Todo este asombro con el que ahora contemplamos la vida desde la ventana, será mañana horizonte de verduras y lluvia de besos-girasoles... pronto, antes del primer parpadeo del verano. Y entonces, este arrobamiento que provoca el asistir a una pandemia en riguroso directo, se acabará convirtiendo en sucesión de abrazos retumbantes bajo el cielo, del mismo modo que lo hace el zumbido de un colibrí mientras el mundo hace su siesta.

Me gustaría contemplar a uno de estos elfos de las abejas, diminuto como un estornudo, posándose sobre la hilera de farolas apagadas de mi calle; la de este silfo celeste sería la nota de color ansiada, ahora que todo se transforma en ceniza.

Como cualquiera de vosotros, yo me aferro estos días de vértigo y alucine a todo resquicio de alegría; aún sabiendo que la tristeza bate sus alas con la misma e intensa vibración que la de nuestro elfo picaflor. Y es que, por cada ciudadano del mundo existe un motivo para la resistencia; un gesto dulce como la miel; un respiro en mitad del ahogo; un soplo para la sensación de inutilidad.

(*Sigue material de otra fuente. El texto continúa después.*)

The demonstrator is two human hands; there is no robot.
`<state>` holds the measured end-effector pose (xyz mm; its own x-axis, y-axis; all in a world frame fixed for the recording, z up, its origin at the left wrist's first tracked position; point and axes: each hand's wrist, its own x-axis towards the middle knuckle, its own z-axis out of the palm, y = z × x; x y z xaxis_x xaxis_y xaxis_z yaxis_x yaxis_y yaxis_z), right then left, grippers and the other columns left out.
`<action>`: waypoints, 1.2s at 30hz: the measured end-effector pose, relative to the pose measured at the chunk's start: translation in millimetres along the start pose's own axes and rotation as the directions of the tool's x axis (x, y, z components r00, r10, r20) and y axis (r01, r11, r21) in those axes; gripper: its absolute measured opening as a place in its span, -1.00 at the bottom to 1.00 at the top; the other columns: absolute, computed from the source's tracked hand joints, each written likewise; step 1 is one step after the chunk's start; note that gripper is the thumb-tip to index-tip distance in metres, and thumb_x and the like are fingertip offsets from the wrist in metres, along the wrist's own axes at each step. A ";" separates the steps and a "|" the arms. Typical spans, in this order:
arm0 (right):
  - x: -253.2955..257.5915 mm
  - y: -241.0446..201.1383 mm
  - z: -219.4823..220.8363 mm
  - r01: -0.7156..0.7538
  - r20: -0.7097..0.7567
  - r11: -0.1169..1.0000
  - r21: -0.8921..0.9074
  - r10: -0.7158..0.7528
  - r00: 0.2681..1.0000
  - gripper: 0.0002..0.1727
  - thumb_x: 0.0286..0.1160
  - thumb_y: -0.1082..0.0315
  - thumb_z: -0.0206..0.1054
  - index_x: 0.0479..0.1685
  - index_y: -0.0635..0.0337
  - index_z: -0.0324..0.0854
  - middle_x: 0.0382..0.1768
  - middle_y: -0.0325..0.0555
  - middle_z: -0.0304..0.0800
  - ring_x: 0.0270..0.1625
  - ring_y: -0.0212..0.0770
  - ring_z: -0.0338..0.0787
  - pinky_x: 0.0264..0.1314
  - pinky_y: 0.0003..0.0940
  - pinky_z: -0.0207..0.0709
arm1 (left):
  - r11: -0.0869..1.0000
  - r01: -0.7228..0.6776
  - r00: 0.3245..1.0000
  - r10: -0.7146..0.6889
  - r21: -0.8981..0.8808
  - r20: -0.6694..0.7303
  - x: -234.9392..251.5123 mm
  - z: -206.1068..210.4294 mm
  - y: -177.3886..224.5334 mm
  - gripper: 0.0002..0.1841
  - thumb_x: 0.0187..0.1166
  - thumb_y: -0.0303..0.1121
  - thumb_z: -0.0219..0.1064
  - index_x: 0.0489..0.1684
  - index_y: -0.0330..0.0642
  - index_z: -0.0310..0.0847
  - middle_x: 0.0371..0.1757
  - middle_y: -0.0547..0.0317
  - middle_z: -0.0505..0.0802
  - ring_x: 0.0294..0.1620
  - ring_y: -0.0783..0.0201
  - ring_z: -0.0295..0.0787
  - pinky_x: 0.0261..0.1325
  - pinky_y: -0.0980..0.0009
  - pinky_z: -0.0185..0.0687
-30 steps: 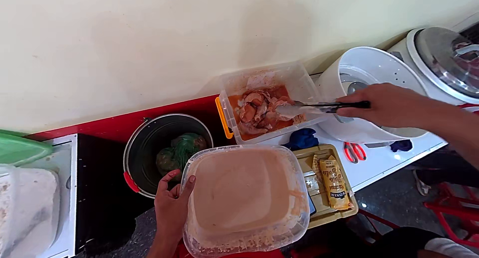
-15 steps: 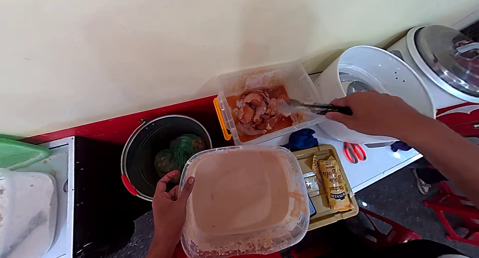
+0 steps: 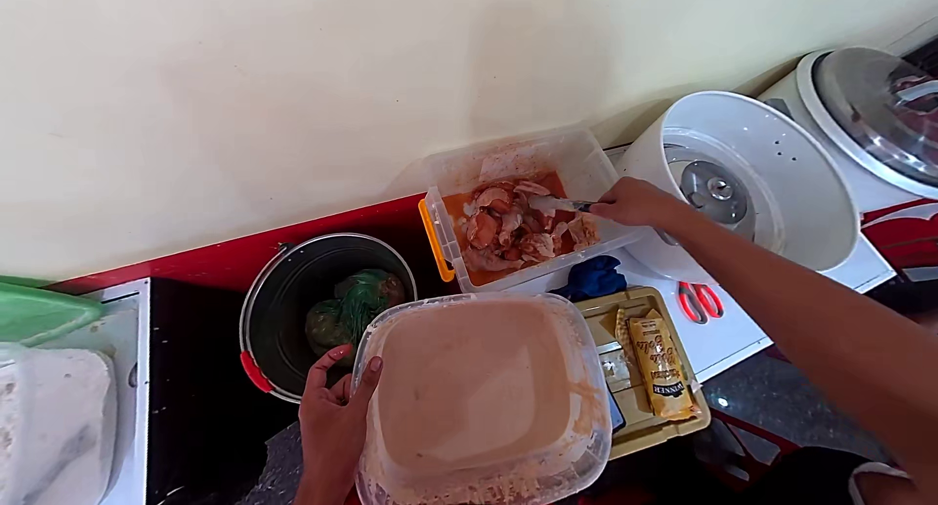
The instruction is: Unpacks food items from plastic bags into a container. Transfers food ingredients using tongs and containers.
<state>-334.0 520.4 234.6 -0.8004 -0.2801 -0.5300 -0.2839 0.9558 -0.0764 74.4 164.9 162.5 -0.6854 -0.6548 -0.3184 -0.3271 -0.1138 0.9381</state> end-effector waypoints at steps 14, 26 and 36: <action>-217.2 -74.4 -10.6 0.315 0.352 0.926 -0.209 -0.229 0.907 -0.52 0.66 -0.33 0.12 0.08 -0.27 0.76 -0.23 -0.37 0.78 -0.15 -0.29 0.78 -0.14 -0.09 0.66 | 0.999 0.035 0.999 -0.035 0.022 -0.013 0.8 1.2 4.6 -0.42 0.43 -0.33 0.58 0.41 -0.22 0.45 -0.63 0.13 0.77 -0.71 0.26 0.72 -0.62 0.40 0.73; -39.5 -66.6 -50.5 -0.104 -0.017 0.960 -0.259 0.103 0.995 -0.41 0.65 -0.13 0.27 -0.44 0.30 0.68 -0.29 0.28 0.76 -0.10 0.34 0.80 -0.15 0.46 0.54 | 1.000 0.019 1.000 -0.019 0.008 -0.008 -1.0 0.1 4.7 -0.40 0.43 -0.31 0.58 0.43 -0.24 0.42 -0.67 0.14 0.72 -0.76 0.26 0.64 -0.66 0.40 0.68; -28.9 -22.3 -13.8 -0.081 -0.118 0.995 -0.060 0.074 0.990 -0.60 0.74 -0.07 0.22 -0.09 0.01 0.84 -0.24 0.09 0.84 -0.10 0.20 0.82 -0.16 0.39 0.59 | 1.000 0.021 1.000 -0.021 0.007 -0.015 3.0 1.7 -0.4 -0.41 0.42 -0.29 0.58 0.41 -0.22 0.45 -0.66 0.13 0.73 -0.77 0.26 0.63 -0.67 0.40 0.68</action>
<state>-311.8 505.9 263.3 -0.8760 -0.2175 -0.4304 -0.2489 0.9684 0.0174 71.4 164.2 160.9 -0.6687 -0.6634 -0.3357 -0.3457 -0.1224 0.9303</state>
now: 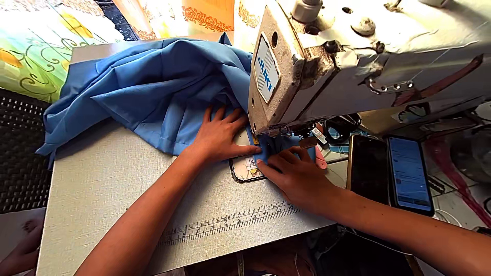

Están pasando cosas hermosas: un pedazo de cualquier cosa ya no es pobreza sino riqueza. Se dibuja la bondad en cada rellano: bendita leche frita la que Maribel le ha llevado a su vecina. Le ha dejado en la puerta el regalo bendecido, con una nota en la que dice compartir el aullido de su pena por sus muertos: un familiar pero también su perrito. Así que bendita leche frita con amor.

Están pasando cosas muy humanas y sujetas a la fuerza de la gravedad, porque todo cae y se diluye pero a la vez emerge y se hace carne. El hombre ha salido al encuentro del hombre. Roberto ha dejado de lado su agorafobia y lleva días haciendo la compra a las abuelitas de su escalera; sale con el miedo tatuado en la frente, suda cuando llega al supermercado, está en territorio enemigo; mira desconfiado el atasco de carritos que habrá de sortear y se echa a llorar, tiembla, se ahoga. Pero sabe que Elisa, Paca y Carmen, esperan el pan, la leche, las acelgas y alguna chocolatina a escondidas.

ESTÁN PASANDO cosas terriblemente valiosas. Y así tengo yo los bolsillos, rebosantes de poesía. Un florista aparcó ayer su furgoneta en la puerta, y al revés de lo que suele hacer el turno de trabajadores de la basura, el florista comenzó a repartir y depositar ramos de flores en portales, en farolas y marquesinas. No daba crédito. Sé que algunos invernaderos están ofreciendo flores en las puertas de hospitales en farmacias y quioscos, antes de tirarlas; sé que algunas floristerías las están regalando a funerarias, cementerios y morgues improvisadas. Pero ¿esto? ¡esto! ¡¡esto del florista!! Me arranqué a aplaudir aunque no eran las ocho de la tarde.

Ese florista representa la primavera absolutamente; el deber del individuo para consigo mismo y la tarea de embellecer el mundo cuando todo se transforma en cenizas. He ahí a un florista ejerciendo el poder más poderoso que el de un político, o un poderoso sentado en la tribuna del poder. No hay mayor hazaña ante la asfixia y la fealdad que entregar al mundo la belleza robada. Luchar contra la miopía de los que se atribuyen poderes y soberanía.

Un florista esparciendo su evangelio contra el individualismo; deshojando hasta los estambres impúdicos del capitalismo y la codicia, sin más armamento ni argumento que unas lilas, mimosas y violetas... pensamientos y peonías contra la debilitante miopía política.

El don de ver flores en algunas partes es el que me salva de las trivialidades. Es, gracias a ellas, que consigo arañar migajas verbales donde apenas queda un mendrugo y despilfarro de obviedades.

Me atrevo a soterrar el tiempo de lo obvio, no queda más afiliación que la incertidumbre y escalar algún abismo... Enterrada al fin, nuestra felicidad barata de ayer.